* **What is needed**: Copy, pictures aside: the lines below from the one that holds "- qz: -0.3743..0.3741" through the final line of the listing, both ends included, exactly as they are and nothing else.

* **Data extract**:

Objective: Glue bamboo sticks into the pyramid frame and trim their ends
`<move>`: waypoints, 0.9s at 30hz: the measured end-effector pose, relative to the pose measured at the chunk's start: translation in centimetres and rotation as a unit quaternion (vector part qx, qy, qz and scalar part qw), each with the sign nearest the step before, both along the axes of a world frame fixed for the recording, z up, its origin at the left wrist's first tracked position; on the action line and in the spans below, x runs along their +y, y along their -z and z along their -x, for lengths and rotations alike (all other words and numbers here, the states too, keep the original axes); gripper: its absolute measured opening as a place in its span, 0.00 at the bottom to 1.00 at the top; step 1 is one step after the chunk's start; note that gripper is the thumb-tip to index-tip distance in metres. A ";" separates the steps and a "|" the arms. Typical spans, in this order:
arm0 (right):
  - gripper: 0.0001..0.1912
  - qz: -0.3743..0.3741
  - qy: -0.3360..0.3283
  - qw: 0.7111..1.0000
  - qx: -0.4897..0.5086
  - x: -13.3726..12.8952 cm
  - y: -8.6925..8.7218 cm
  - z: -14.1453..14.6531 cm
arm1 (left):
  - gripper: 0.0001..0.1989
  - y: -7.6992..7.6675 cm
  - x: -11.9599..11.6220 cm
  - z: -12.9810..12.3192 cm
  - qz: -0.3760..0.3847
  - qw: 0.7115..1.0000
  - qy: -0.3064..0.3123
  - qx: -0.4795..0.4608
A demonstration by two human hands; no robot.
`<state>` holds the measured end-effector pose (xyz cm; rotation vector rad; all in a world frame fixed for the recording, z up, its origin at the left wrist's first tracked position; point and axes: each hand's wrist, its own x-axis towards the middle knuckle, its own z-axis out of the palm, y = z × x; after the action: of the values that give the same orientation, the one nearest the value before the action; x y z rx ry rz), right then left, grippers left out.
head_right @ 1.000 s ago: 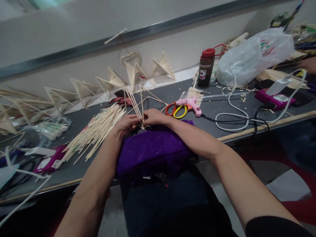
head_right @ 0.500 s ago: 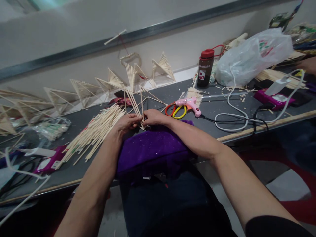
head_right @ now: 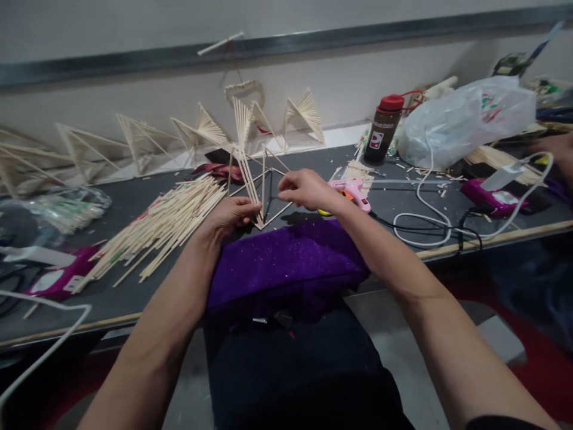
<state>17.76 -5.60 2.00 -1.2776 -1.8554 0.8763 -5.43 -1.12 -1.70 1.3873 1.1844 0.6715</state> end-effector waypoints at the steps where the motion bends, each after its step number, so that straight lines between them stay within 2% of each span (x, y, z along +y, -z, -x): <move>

* **Response**:
  - qz: -0.3743..0.3741
  - qy: -0.3360..0.3283
  - qw: 0.7111..1.0000
  - qx: -0.4897..0.5086
  - x: -13.3726..12.8952 cm
  - y: -8.6925..8.7218 cm
  - z: -14.1453..14.6531 cm
arm1 (left):
  - gripper: 0.0001..0.1989
  - y: -7.6992..7.6675 cm
  - x: -11.9599..11.6220 cm
  - z: -12.9810..12.3192 cm
  - qz: -0.3760..0.3847
  - qw: 0.7115..1.0000
  - qy: -0.3064..0.3123
  - qx: -0.4795..0.4608
A demonstration by two human hands; no robot.
`<state>` holds the measured end-effector pose (xyz cm; rotation vector rad; all in a world frame fixed for the recording, z up, its origin at the left wrist's first tracked position; point and axes: each hand's wrist, its own x-axis towards the middle knuckle, its own z-axis out of the palm, y = z × x; after the action: of the values that give the same orientation, the one nearest the value before the action; x y z rx ry rz), right then left, grippers left out.
head_right @ 1.000 s ago: 
head_right @ 0.500 s ago: 
head_right @ now: 
<state>17.76 -5.60 2.00 -1.2776 -1.8554 0.8763 -5.43 -1.12 -1.70 1.3873 1.1844 0.6715</state> end-effector waypoints at the steps where the motion bends, each after its step number, so that straight lines between them stay within 2% of each span (x, y, z along +y, -z, -x): <move>

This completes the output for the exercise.